First, look at the source. Often, the web page will partially display, and then stop at the offending line. You can use your browser’s “view source” menu item to look at the HTML that the PHP generated, and see where it stopped. Sometimes that’s all you need to find the error.
If the resulting page and source are completely blank, go to the command line of your server and type “php <filename>”, where <filename> is the name of the PHP file that isn’t working. For example:
php time.php
You’ll likely get an error back looking something like this:
Parse error: parse error in time.php on line 18
This means that PHP cannot find any way to understand something in line 18. Look at line 18, and see what it says. Chances are once you know which line the error is on, the error will be obvious.
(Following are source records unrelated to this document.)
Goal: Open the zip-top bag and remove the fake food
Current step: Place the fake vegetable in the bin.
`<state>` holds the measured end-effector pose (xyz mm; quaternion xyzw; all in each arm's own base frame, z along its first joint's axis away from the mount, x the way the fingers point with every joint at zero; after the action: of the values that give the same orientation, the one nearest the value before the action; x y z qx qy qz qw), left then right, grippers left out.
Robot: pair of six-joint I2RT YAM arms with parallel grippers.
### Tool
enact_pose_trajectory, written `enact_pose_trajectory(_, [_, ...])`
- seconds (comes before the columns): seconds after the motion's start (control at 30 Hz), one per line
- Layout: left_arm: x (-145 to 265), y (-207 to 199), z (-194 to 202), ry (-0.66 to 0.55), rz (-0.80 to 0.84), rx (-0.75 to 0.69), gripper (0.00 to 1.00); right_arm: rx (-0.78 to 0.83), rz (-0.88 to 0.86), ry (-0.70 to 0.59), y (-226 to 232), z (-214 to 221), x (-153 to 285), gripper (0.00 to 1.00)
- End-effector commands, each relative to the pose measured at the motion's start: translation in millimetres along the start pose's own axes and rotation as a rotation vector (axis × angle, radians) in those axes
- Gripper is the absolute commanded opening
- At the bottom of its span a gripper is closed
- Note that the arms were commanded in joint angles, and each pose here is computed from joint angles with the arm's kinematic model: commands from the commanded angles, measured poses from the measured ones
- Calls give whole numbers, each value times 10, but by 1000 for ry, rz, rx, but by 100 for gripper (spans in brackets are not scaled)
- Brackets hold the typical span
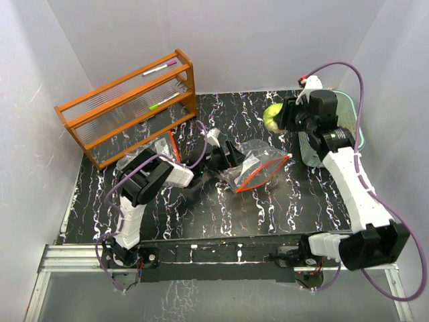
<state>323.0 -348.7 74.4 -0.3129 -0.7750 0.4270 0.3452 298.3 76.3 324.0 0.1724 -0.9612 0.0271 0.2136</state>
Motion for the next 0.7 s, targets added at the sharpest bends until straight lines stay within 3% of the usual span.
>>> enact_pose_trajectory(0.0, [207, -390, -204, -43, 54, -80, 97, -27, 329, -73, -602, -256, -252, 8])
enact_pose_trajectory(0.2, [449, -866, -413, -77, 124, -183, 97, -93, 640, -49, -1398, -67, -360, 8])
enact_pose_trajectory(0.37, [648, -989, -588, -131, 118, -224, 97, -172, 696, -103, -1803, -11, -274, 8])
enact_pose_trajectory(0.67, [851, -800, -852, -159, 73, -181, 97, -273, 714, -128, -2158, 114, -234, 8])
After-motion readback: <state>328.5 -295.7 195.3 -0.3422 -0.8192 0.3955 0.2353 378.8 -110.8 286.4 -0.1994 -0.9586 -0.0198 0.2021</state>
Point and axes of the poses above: each gripper's point midway between its finger pads, its own x axis back along the fingers, its own y axis along the line the jaws close on, z = x × y, the point moved 7 cm from there along x, back along the fingers, and after that the axes turned 11 degrees about x, right-handed, at the moved point
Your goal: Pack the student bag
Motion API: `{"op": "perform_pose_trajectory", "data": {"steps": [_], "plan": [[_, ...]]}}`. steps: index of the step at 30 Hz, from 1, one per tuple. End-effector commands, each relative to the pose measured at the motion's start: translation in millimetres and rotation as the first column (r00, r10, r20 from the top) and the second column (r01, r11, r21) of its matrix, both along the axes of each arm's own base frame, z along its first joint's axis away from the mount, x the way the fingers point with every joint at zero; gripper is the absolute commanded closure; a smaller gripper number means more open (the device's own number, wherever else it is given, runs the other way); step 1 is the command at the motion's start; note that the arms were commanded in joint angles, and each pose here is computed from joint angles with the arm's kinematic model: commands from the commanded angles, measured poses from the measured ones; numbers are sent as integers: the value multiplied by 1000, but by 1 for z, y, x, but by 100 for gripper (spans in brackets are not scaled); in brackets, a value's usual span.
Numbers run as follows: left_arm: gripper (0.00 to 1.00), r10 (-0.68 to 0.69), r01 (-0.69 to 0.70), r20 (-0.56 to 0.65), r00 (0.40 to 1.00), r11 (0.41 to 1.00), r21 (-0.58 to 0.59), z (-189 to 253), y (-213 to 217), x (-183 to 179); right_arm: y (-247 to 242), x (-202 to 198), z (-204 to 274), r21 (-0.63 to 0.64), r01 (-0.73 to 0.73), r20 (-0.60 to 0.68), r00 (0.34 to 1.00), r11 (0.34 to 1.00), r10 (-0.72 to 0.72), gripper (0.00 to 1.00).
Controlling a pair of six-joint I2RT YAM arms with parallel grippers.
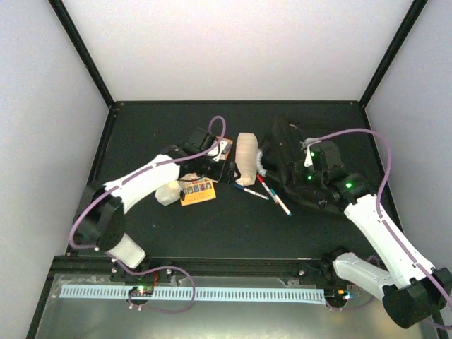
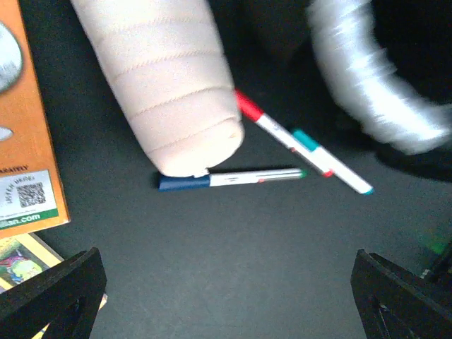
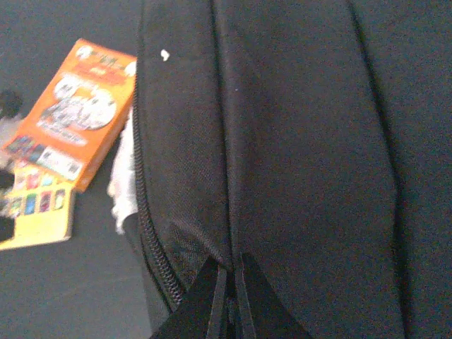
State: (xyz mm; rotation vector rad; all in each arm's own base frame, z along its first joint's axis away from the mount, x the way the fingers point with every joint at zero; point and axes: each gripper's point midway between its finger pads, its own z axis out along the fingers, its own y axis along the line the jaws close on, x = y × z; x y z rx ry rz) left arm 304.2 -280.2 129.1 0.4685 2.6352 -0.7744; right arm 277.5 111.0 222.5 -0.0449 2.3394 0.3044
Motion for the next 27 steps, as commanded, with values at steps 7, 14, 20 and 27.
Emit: {"op": "perform_pose_trajectory", "data": {"steps": [7, 14, 20, 27], "plan": [[1, 44, -25, 184, 982, 994, -105, 95, 37, -9, 125, -6, 39, 250, -443, 135, 897, 861, 422, 98], [1, 144, -120, 272, 952, 987, -104, 134, 84, -14, 185, -37, 91, 321, -645, 277, 765, 694, 582, 98], [1, 161, -111, 394, 905, 983, -147, 165, 96, -24, 165, -33, 103, 241, -601, 306, 792, 762, 528, 98], [1, -1, 119, 456, 890, 966, -230, 184, 68, -42, 86, -16, 61, -6, -304, 158, 941, 953, 301, 98]]}}
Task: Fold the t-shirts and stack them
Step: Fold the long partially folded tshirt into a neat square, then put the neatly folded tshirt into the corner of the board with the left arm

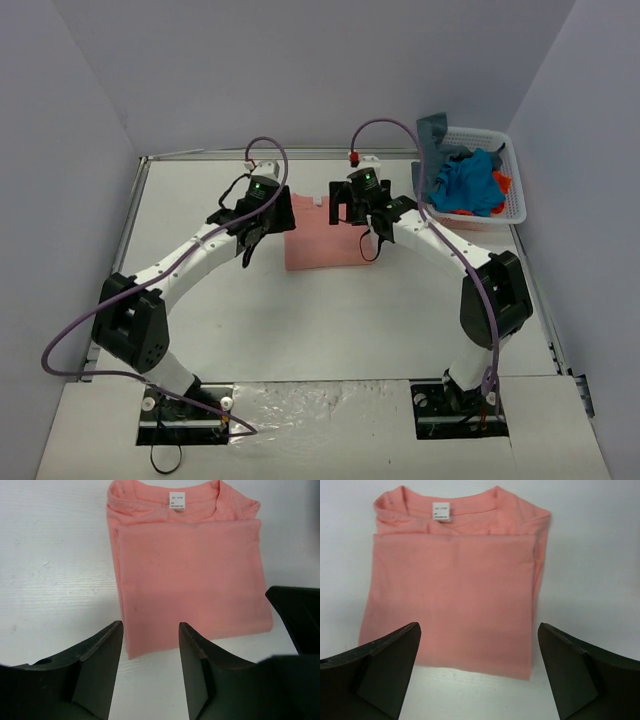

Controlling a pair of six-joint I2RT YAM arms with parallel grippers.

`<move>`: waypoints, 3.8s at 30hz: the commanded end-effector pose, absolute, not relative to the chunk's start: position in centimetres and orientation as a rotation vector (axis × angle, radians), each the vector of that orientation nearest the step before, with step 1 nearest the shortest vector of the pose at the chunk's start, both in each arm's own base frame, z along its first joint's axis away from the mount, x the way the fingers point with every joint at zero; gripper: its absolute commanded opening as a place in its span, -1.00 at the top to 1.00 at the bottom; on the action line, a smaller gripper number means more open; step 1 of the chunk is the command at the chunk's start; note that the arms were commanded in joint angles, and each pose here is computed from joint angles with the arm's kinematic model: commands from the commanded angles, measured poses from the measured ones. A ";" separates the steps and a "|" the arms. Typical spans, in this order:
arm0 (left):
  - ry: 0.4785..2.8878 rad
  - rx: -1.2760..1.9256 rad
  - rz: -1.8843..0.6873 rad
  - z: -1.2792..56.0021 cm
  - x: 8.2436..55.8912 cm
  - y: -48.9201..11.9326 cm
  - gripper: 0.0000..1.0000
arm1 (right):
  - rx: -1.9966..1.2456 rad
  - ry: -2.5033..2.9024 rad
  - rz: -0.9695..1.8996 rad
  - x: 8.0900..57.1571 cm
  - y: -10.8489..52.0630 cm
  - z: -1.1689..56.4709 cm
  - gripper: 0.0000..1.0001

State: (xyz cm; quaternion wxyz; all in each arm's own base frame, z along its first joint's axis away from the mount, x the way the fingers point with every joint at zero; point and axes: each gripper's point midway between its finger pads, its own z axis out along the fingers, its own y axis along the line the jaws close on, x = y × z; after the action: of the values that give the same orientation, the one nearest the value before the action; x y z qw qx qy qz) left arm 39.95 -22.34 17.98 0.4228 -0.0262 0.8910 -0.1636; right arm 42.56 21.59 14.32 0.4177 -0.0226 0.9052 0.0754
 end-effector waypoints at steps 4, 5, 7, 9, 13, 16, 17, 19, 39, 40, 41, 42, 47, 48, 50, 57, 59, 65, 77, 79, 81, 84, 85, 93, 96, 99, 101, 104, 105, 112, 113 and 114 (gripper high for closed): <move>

Finally, if the page is sort of working but not quite, you can add some code to the top to tell the server to show you errors and warnings. By default, most production servers will not show PHP errors, because the errors can expose private information. But while you’re writing a PHP page, it’s very useful to be able to see those errors. Add these lines to the very top of your page:
<?php
ini_set('display_errors', true);
error_reporting(E_ALL);
?>
I usually put these on the top of any page I’m writing if the page contains more than a few lines of PHP code. I leave them there until I’m done testing the page, and then I remove them.